→ WHAT TO WORK ON:
Every line of the listing is returned unchanged, and every picture is dropped.

→ AVAILABLE DATA:

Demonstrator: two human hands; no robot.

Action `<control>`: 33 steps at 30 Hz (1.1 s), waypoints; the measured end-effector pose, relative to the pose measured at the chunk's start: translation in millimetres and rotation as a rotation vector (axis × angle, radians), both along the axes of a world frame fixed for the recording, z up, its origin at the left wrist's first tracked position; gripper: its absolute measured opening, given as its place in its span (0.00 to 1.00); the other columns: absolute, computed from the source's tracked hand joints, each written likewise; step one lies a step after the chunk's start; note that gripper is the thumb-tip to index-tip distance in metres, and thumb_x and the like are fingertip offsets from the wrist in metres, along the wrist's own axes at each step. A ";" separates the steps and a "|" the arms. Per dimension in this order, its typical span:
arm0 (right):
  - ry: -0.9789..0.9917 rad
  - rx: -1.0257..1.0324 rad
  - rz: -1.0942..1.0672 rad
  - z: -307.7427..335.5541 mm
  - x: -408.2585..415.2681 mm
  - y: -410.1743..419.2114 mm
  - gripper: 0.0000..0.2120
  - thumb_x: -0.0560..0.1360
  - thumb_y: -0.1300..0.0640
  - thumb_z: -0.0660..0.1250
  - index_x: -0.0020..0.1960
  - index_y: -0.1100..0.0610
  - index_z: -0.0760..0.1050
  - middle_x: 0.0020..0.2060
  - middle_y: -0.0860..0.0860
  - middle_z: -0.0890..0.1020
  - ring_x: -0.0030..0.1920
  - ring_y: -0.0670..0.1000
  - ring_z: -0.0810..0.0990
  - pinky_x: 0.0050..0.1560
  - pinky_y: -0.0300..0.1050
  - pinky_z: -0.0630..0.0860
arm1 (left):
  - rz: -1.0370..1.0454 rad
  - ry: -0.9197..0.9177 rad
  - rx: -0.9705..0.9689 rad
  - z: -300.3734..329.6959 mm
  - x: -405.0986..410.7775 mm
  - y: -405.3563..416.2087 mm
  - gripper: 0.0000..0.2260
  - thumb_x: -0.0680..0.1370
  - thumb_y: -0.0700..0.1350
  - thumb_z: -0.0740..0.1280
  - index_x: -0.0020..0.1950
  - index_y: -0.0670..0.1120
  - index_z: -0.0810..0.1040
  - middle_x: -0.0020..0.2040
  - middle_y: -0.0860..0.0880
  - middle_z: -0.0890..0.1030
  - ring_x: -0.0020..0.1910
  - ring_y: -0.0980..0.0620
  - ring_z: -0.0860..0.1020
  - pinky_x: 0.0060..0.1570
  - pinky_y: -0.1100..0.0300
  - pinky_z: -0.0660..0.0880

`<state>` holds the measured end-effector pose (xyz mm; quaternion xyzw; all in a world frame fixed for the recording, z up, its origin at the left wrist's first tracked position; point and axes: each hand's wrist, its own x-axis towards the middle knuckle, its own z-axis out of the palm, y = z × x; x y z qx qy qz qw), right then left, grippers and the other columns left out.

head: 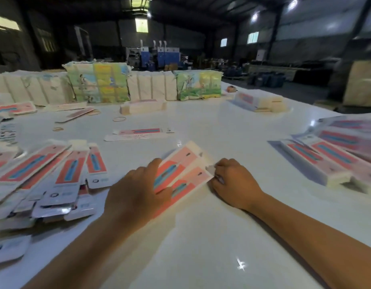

→ COMPLETED EXERCISE:
Demonstrator: two human hands; no robot.

Action `<control>`: 33 steps at 30 Hz (1.1 s), waypoints; the measured end-effector pose, relative to the pose measured at the chunk's start: translation in millimetres and rotation as a rotation vector (axis × angle, radians), both along the axes of a world frame fixed for the recording, z up, its origin at the left wrist's first tracked position; gripper: its absolute measured opening, given as its place in its span (0.00 to 1.00); the other columns: absolute, computed from the source's tracked hand joints, each written likewise; step one lies a step after the chunk's start; note that gripper is the thumb-tip to index-tip distance in metres, and thumb_x and the like are fingertip offsets from the wrist in metres, along the wrist's own axes at each step. A ";" separates the steps and a "|" the arms. Per dimension in this order, its typical span:
arm0 (right):
  - ry: -0.9789..0.9917 rad
  - rx: -1.0257..1.0324 rad
  - rz: -1.0942..1.0672 rad
  - z: -307.7427..335.5541 mm
  - x: -408.2585..415.2681 mm
  - y: -410.1743..419.2114 mm
  - gripper: 0.0000..0.2120
  - thumb_x: -0.0560..0.1360
  - thumb_y: -0.1300..0.0640
  - thumb_z: -0.0660..0.1250
  - index_x: -0.0020..0.1960
  - index_y: -0.1100..0.0610
  - index_z: -0.0760..0.1050
  - middle_x: 0.0020..0.2060
  - middle_y: -0.0860..0.0860
  - middle_z: -0.0890..0.1020
  - ring_x: -0.0030..0.1920
  - ring_y: -0.0670..0.1000
  - ring_z: -0.0810..0.0990
  - pinky_x: 0.0050..0.1560
  - pinky_y: -0.0300..0.1050
  - pinky_z: -0.0630..0.0860
arm1 (left):
  - rz: -1.0370..1.0454 rad
  - ry: -0.9197..0.9177 rad
  - rx: -0.9705..0.9689 rad
  - z: -300.3734..329.6959 mm
  - x: -405.0986..410.7775 mm
  - y: -405.3563..416.2087 mm
  - gripper: 0.0000..0.2260
  - thumb_x: -0.0680..0.1370
  - thumb_y: -0.0700..0.1350
  - thumb_z: -0.0740..0.1280
  - index_x: -0.0020..0.1950
  - index_y: -0.0670..0.1120
  - index_z: -0.0810..0.1040
  - middle_x: -0.0020..0.2040
  - middle_y: -0.0860..0.0880
  - middle_z: -0.0890..0.1030
  - ring_x: -0.0020..0.1910
  - ring_y: -0.0980..0.0620
  - ring_z: -0.0860..0.1020
  - pinky_x: 0.0060..0.1570
  - pinky_y: -0.1100..0.0300
  - pinky_z: -0.0660..0.0880

`<state>` holds the measured end-effector pose (xyz mm; quaternion xyzw; all in a world frame fixed for the recording, z up, its origin at the left wrist's first tracked position; point and axes: each hand's wrist, its own x-axis towards the middle knuckle, its own z-axis out of the palm, y = z × x; x y z qx qy qz qw), right then left, grippers and the other columns left out.

head: 

Nothing else belongs in this answer.